Announcing Pterotype

In my last post, I wrote about an emerging web standard called ActivityPub that lets web services interoperate and form a federated, open social network. I made an argument about how important this new standard is – how it tears down walled gardens, discourages monopolies and centralization, and encourages user freedom.

I genuinely believe what I wrote, too. And so, to put my money where my mouth is, I’m excited to announce Pterotype! It’s a WordPress plugin that gives your blog an ActivityPub feed so that it can take advantage of all the benefits ActivityPub has to offer.

Why WordPress?

My mission is to open up the entire internet. I want every website, every social network, and every blog to be a part of the Fediverse. And WordPress runs literally 30% of the internet. It’s not my favorite piece of software, and I certainly never expected to write any PHP, but the fact is that writing a WordPress plugin is the highest-impact way to grow the Fediverse the fastest.

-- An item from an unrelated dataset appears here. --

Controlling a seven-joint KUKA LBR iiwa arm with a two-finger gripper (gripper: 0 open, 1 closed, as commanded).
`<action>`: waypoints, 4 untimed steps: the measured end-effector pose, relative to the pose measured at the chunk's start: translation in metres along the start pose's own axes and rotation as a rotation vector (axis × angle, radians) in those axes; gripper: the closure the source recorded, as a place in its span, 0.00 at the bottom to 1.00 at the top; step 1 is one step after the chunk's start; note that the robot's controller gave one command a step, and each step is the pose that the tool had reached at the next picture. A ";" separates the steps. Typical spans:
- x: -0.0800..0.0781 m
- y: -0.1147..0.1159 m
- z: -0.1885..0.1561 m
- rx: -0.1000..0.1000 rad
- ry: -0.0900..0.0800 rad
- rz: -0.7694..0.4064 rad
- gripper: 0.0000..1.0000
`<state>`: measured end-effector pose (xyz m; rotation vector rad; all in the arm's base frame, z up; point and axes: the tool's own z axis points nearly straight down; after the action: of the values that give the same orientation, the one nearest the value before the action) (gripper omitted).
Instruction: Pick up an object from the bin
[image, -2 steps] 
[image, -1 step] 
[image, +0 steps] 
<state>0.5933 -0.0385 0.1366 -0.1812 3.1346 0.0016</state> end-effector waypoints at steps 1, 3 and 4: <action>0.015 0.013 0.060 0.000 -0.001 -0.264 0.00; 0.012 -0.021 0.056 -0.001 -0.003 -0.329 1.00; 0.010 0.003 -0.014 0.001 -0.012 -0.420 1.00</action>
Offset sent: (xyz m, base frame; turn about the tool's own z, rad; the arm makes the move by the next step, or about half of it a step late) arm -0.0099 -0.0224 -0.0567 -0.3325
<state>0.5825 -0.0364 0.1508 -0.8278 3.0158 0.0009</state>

So wait, what does this actually do?

Great question, glad you asked. Pterotype makes your blog look like a Mastodon/Pleroma/whatever account to users on those platforms. So, if you install Pterotype on your blog, Mastodon users will be able to search for in Mastodon and see your blog as if it was a Mastodon user. If they follow your blog within Mastodon (or Pleroma, or…), your new posts will show up in their home feed. This is what I meant in my last post about ActivityPub making sites first-class citizens in social networks – you don’t need a Mastodon account to make this work, and your content will show up in any service that implements ActivityPub without you needing an account on those platforms either.

Here’s what this blog looks like from Mastodon:

The plugin also syncs up comments between WordPress and the Fediverse. Replies from Mastodon et. al on your posts will show as WordPress comments, and comments from WordPress will show up as replies in the Fediverse. This is what I meant about tearing down walled gardens: people can comment on your blog posts using the platform of their choice, instead of being limited by the platform hosting the content.

Sounds amazing! Can I use it now?

Yes, with caveats. Pterotype is in early beta. The core features are in there – your blog will get a Fediverse profile, posts will federate, and comments will sync up – but it’s a pretty fiddly (and sometimes buggy) experience at the moment. If you do want to try it out, the plugin is in the plugin repository. If you install it on your blog, please consider signing up for the beta program as well – it’s how I’m collecting feedback and bug reports so I can make the plugin the best that it can be.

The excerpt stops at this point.